Quick question about the correlation between our WFM schedule publish events and SIP trunk registration stability. We operate a BYOC Edge deployment in the America/Chicago timezone, and our weekly schedule publishing window coincides with a significant spike in SIP registration failures on our primary trunk provider (Twilio). The error logs show a cascade of 408 Request Timeout errors followed by 401 Unauthorized errors for approximately 15% of our agent endpoints right when the /v2/wfm/schedules API call completes. The agents are able to log in, but their SIP devices lose registration with the Edge node, causing inbound calls to route to voicemail or fail entirely. This is critically impacting our adherence metrics because agents cannot take calls during the first hour of their shift if the trunk is unstable. The Architect flow handling the schedule publish is straightforward, just a simple API integration, but the timing suggests a resource contention issue on the Edge node processing both the WFM payload and the SIP signaling traffic. We have checked the network latency between the Edge node and the Twilio endpoint, and it remains stable under 50ms, which rules out general network issues. The problem seems isolated to the specific window where the WFM service is writing large schedule objects to the database while simultaneously handling SIP REGISTER requests for 500+ agents.
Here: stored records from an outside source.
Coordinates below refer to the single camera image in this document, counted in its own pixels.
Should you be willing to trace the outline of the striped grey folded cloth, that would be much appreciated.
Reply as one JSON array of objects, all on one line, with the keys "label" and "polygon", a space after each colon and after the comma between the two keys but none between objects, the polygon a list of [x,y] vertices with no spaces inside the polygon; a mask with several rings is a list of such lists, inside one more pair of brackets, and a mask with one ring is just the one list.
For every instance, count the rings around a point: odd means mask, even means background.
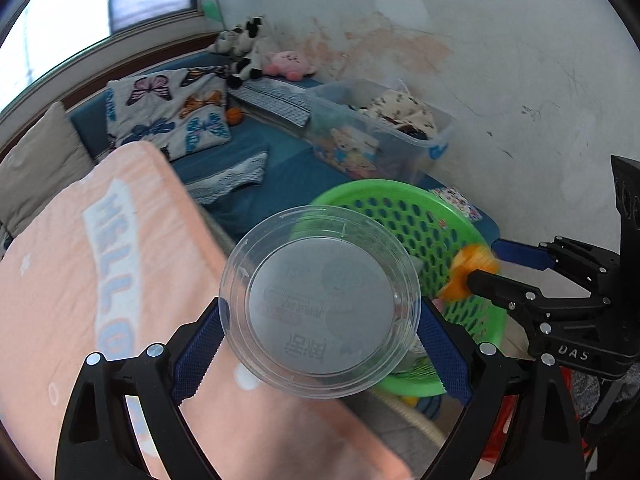
[{"label": "striped grey folded cloth", "polygon": [[230,96],[289,124],[305,128],[311,111],[307,89],[287,81],[262,78],[248,80],[240,88],[229,89]]}]

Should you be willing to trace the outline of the green plastic trash basket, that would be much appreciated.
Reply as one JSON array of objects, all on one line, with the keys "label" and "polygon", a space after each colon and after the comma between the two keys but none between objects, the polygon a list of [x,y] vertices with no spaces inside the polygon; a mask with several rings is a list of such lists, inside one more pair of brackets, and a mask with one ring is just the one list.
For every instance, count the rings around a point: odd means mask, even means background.
[{"label": "green plastic trash basket", "polygon": [[[416,273],[422,292],[432,299],[449,280],[452,259],[473,244],[485,244],[472,221],[437,194],[408,183],[369,179],[337,185],[318,195],[315,205],[340,206],[381,223],[420,261]],[[445,320],[463,326],[473,340],[501,344],[506,312],[482,297],[450,302]]]}]

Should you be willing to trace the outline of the beige cushion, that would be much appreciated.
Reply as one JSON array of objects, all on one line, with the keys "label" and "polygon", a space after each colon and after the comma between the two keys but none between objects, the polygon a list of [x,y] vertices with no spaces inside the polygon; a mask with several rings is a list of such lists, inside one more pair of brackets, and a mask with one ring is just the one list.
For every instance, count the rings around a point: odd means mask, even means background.
[{"label": "beige cushion", "polygon": [[53,103],[1,162],[1,224],[16,237],[53,197],[93,170],[62,103]]}]

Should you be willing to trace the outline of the butterfly pillow right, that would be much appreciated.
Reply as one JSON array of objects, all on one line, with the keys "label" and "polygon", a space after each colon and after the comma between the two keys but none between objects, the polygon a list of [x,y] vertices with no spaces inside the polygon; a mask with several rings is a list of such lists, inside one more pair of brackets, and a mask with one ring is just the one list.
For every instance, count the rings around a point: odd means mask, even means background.
[{"label": "butterfly pillow right", "polygon": [[112,148],[152,143],[173,162],[231,140],[224,66],[161,70],[108,83],[107,139]]}]

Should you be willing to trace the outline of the clear plastic round lid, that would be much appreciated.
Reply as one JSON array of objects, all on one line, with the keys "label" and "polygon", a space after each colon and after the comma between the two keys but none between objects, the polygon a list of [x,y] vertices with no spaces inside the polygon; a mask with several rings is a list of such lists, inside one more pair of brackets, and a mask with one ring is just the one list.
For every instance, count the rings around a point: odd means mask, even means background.
[{"label": "clear plastic round lid", "polygon": [[400,241],[360,212],[301,206],[258,223],[220,279],[224,339],[258,379],[328,400],[382,382],[405,359],[421,287]]}]

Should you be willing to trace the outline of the cow plush toy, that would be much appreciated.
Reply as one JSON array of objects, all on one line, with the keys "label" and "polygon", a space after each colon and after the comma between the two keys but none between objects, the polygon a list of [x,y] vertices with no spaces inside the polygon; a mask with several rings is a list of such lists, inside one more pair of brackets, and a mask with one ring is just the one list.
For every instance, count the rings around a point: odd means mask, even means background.
[{"label": "cow plush toy", "polygon": [[262,78],[259,40],[265,38],[266,21],[262,15],[248,18],[243,24],[223,30],[207,47],[213,54],[227,55],[231,64],[226,81],[230,89],[239,89],[245,81]]}]

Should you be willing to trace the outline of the blue sofa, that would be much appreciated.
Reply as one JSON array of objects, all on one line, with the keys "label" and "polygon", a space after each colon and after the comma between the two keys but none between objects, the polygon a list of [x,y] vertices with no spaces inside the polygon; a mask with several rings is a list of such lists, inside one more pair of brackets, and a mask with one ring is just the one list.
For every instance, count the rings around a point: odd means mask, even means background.
[{"label": "blue sofa", "polygon": [[[223,56],[198,52],[185,58],[175,58],[159,65],[158,70],[176,70],[200,66],[222,65]],[[89,154],[97,158],[108,148],[106,105],[104,92],[79,105],[67,116],[74,124]],[[330,167],[316,156],[310,144],[294,138],[284,130],[253,116],[244,118],[231,128],[231,141],[171,162],[176,174],[186,185],[213,174],[222,168],[221,156],[229,160],[239,155],[241,148],[268,148],[265,175],[262,182],[243,184],[210,205],[203,206],[232,240],[239,240],[253,226],[272,214],[292,207],[310,204],[322,193],[351,180],[346,174]],[[497,223],[480,211],[482,218],[472,222],[488,243],[500,237]]]}]

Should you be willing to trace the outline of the pink hello blanket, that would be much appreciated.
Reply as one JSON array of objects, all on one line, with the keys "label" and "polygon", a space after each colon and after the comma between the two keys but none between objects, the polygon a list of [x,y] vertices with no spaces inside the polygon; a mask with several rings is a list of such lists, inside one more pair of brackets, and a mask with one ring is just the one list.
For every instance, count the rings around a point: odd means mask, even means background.
[{"label": "pink hello blanket", "polygon": [[[71,184],[1,263],[1,421],[30,468],[54,475],[74,383],[93,352],[137,356],[192,322],[226,257],[166,158],[139,142]],[[222,346],[182,412],[226,479],[407,479],[410,469],[338,401],[258,382]]]}]

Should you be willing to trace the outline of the small orange ball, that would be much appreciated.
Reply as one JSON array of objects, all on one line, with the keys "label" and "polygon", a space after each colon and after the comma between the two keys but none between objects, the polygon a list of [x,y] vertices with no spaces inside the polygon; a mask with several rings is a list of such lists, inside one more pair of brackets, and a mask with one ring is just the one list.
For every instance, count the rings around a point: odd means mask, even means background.
[{"label": "small orange ball", "polygon": [[230,107],[226,110],[227,124],[230,127],[239,125],[244,118],[244,114],[239,107]]}]

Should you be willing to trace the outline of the white blue knitted cloth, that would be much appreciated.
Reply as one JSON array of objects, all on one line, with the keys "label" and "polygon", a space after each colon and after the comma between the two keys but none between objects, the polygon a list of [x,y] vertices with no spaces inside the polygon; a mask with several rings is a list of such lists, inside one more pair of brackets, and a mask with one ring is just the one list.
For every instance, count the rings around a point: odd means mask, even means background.
[{"label": "white blue knitted cloth", "polygon": [[186,185],[191,197],[201,205],[215,203],[242,186],[261,184],[266,173],[267,152],[260,152],[237,162],[228,169]]}]

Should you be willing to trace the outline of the window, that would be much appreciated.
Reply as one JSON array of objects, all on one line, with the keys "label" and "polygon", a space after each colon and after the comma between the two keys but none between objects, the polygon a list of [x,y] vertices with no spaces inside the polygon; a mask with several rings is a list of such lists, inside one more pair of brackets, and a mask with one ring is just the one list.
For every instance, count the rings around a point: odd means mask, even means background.
[{"label": "window", "polygon": [[56,66],[130,26],[195,0],[30,0],[1,46],[1,106]]}]

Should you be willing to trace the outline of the clear plastic storage box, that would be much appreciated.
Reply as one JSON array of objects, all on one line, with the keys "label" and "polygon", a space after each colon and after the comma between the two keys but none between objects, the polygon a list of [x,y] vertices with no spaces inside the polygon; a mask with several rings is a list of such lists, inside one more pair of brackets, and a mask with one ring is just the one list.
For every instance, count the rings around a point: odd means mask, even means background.
[{"label": "clear plastic storage box", "polygon": [[456,125],[410,92],[365,79],[320,84],[306,98],[314,154],[353,179],[418,182],[446,152]]}]

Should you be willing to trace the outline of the pink plush toy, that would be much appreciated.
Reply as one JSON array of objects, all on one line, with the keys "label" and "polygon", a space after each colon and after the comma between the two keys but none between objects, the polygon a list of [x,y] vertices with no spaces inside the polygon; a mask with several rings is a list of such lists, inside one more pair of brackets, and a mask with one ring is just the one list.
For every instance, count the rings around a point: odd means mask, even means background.
[{"label": "pink plush toy", "polygon": [[316,72],[305,55],[296,51],[267,53],[267,64],[262,71],[270,77],[283,77],[288,81],[301,81]]}]
I suspect the Edge node might be hitting a thread pool limit or a memory threshold that causes it to drop SIP keep-alives during the heavy WFM write operations. We have already tried the following steps to mitigate the issue:

  • Increased the SIP registration timeout and retry intervals in the Edge configuration to allow more grace period during the publish window, but this only delayed the failure rather than preventing it.
  • Split the weekly schedule publish into two smaller batches to reduce the load spike, which helped reduce the failure rate to 5%, but we need a zero-failure solution for compliance reporting.

Does anyone have experience tuning Edge node resources specifically for concurrent WFM heavy writes and SIP signaling? Are there specific JVM flags or connection pool settings for the SIP stack that we should adjust to prevent this registration flapping? Any insights into how the Edge prioritizes WFM API calls versus SIP signaling would be greatly appreciated.